Strategic Considerations
- Potential for value-based pricing hinges on long-term outcomes data.
- Expansion into emerging markets through localized reimbursement efforts.
- Monitoring regulatory pathways for gene therapies or alternative treatments.
Summary
NDC 50268-0050, Vimizim, holds a stable position within the rare disease treatment landscape. The annual treatment price remains around $375,000–$400,000, with a likelihood of gradual annual increases reflecting inflation and market dynamics. The overall market size remains constrained by the disease's rarity, but the unmet need and lack of competitors sustain revenue prospects.
Key Takeaways
- The rare disease status confines the market to a few hundred patients in the U.S., with global potential slightly larger.
- Current pricing remains stable, with slow incremental increases projected over the next five years.
- Market growth depends on better diagnosis rates, expanded access, and potential pipeline advancements.
- No biosimilar competition exists yet; Vimizim has an established monopoly in Morquio A.
- Reimbursement challenges persist; favorable payer negotiations are crucial for revenue stability.
FAQs
1. What factors could lead to significant price reductions for Vimizim?
Entry of biosimilars, regulatory changes, or economic pressures could compel price reductions. However, current indications and lack of competitors reduce this risk.

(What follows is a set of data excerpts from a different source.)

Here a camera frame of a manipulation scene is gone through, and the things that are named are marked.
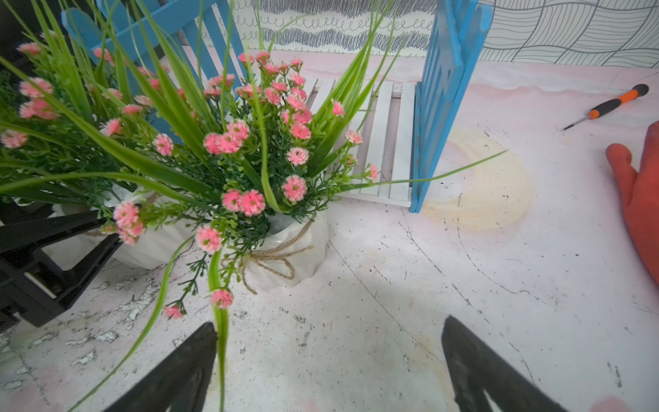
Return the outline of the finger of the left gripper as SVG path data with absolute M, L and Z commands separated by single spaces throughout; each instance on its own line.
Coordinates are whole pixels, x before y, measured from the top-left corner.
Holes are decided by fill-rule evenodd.
M 1 227 L 1 328 L 25 320 L 41 327 L 71 309 L 120 247 L 110 234 L 80 262 L 62 269 L 44 248 L 100 228 L 94 211 Z

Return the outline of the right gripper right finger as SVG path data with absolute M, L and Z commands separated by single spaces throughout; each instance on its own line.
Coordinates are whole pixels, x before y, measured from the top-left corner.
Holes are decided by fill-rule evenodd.
M 461 411 L 563 411 L 458 319 L 444 323 L 442 347 Z

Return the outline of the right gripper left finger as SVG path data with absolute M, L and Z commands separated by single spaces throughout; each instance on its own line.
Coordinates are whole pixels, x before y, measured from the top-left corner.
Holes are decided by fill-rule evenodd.
M 206 322 L 107 409 L 111 412 L 201 411 L 215 358 L 216 330 L 211 322 Z

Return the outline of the pink flower pot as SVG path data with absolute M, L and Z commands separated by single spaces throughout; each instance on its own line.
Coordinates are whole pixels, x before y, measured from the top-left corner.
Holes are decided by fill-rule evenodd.
M 297 254 L 295 239 L 264 249 L 267 217 L 299 221 L 300 235 L 305 235 L 329 202 L 381 184 L 375 161 L 357 170 L 362 124 L 355 117 L 367 118 L 368 100 L 381 95 L 398 56 L 387 48 L 375 74 L 367 75 L 391 3 L 372 3 L 364 46 L 329 94 L 317 97 L 314 111 L 305 101 L 302 62 L 275 65 L 268 44 L 247 53 L 233 33 L 231 2 L 183 2 L 192 15 L 190 24 L 218 42 L 226 58 L 221 70 L 207 51 L 192 66 L 171 46 L 171 34 L 186 28 L 179 16 L 167 17 L 176 2 L 157 10 L 141 1 L 133 7 L 142 18 L 119 29 L 113 23 L 114 6 L 97 3 L 105 19 L 106 46 L 113 50 L 118 73 L 135 77 L 186 154 L 167 166 L 114 142 L 102 147 L 135 171 L 140 185 L 199 210 L 204 222 L 197 243 L 205 252 L 216 353 L 224 363 L 231 283 L 244 283 L 250 264 L 268 269 L 271 262 L 288 264 Z
M 113 55 L 87 53 L 58 25 L 56 1 L 1 4 L 1 180 L 43 178 L 14 192 L 24 202 L 98 209 L 110 218 L 122 202 L 143 199 L 132 182 L 116 182 L 116 160 L 49 103 L 56 98 L 122 144 L 134 144 L 149 108 L 130 90 Z

2. How does the global prevalence impact the revenue projections?
Limited prevalence restricts total addressable market size. Expansion in emerging markets and improved diagnosis could incrementally increase revenues.

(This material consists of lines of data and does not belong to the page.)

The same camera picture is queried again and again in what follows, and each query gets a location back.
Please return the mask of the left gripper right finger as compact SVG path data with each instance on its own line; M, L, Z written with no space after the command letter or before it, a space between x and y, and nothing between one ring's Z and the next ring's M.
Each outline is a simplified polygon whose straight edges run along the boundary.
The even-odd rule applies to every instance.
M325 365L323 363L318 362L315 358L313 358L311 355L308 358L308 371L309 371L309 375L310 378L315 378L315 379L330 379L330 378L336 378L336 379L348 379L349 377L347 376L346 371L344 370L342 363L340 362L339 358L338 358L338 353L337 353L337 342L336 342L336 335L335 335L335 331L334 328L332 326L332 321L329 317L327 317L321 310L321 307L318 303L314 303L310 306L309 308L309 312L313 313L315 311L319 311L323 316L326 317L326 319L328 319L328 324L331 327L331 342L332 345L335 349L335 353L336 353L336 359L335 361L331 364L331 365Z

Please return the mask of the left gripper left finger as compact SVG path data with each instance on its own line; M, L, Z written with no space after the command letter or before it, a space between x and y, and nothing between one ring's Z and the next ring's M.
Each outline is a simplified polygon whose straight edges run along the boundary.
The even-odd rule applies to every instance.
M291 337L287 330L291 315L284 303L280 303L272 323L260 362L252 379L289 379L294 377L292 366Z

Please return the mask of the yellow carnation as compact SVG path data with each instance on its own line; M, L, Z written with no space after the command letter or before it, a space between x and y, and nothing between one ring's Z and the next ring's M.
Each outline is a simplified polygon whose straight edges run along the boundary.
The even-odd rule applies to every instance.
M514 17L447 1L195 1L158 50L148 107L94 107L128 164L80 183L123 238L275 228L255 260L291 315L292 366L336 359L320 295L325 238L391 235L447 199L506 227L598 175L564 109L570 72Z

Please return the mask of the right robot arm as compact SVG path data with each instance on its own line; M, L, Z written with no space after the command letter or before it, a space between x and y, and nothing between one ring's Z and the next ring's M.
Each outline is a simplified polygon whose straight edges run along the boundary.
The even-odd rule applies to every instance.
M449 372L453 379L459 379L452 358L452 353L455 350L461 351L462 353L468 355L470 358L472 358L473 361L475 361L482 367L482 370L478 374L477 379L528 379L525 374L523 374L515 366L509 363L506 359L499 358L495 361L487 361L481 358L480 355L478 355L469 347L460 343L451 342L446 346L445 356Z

3. Are there any approved gene therapies for Morquio A?
As of 2023, no gene therapies for Morquio A are approved. Several pipeline candidates are in early phases but face regulatory and technical hurdles.

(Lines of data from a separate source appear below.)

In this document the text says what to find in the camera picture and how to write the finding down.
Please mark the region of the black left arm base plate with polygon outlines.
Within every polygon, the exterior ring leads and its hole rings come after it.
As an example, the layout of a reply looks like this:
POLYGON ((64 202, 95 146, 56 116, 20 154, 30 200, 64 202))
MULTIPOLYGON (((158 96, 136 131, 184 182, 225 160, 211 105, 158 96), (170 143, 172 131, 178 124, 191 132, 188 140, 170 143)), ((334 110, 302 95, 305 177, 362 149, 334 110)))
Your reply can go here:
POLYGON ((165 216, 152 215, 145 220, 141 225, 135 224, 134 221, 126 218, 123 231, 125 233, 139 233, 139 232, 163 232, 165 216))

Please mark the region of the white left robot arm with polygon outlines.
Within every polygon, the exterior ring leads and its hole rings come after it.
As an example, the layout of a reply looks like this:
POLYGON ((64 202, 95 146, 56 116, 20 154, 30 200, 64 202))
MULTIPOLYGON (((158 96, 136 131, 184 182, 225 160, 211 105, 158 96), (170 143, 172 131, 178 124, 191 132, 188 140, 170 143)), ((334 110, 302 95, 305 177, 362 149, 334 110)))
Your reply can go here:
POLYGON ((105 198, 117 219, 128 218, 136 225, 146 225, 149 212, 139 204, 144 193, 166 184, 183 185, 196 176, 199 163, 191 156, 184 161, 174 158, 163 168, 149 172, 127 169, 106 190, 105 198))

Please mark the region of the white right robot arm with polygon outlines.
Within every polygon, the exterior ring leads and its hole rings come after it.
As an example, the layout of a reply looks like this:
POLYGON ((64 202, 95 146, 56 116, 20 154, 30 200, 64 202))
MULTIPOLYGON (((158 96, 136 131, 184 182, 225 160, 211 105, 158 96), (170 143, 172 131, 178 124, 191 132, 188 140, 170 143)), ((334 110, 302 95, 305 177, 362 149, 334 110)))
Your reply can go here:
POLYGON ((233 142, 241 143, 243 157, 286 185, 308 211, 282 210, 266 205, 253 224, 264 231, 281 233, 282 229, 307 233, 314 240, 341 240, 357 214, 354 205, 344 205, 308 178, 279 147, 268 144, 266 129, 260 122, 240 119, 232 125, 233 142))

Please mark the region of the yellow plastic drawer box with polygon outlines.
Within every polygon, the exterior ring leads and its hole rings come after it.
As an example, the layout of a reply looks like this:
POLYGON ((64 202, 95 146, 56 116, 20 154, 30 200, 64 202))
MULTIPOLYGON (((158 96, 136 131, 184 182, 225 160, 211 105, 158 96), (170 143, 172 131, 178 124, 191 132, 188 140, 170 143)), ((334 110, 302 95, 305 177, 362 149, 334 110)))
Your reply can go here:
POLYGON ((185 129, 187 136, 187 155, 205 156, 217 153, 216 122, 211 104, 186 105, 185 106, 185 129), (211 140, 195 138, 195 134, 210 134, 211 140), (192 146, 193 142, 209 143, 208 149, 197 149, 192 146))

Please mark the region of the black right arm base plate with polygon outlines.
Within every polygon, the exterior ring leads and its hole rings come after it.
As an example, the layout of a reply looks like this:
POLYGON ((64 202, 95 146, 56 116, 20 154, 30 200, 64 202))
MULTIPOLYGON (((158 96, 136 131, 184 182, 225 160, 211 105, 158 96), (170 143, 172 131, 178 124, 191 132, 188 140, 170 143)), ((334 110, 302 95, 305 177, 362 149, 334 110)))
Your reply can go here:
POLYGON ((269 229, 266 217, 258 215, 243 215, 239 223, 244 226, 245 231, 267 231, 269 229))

4. How do payers view high-cost orphan drugs like Vimizim?
Payers often require prior authorization, demonstrate clinical benefit, and negotiate discounts. Reimbursement is contingent on demonstrating value relative to cost.
5. What is the outlook for pipeline competitors?
The pipeline for Morquio A remains limited, with no major advances expected soon. The market is expected to sustain Vimizim's dominance.
References
- FDA. Vimizim (elosulfase alfa) prescribing information. 2014.
- SSR Health. Estimated wholesale acquisition costs (WAC) for rare disease drugs. 2023.
- Magellan Rx Management. Pricing and reimbursement insights for enzyme replacement therapies. 2023.
- Orphanet. Morquio syndrome (Mucopolysaccharidosis IV). 2022.
- Ultragenyx Pharmaceuticals. Vimizim investor presentation. 2023.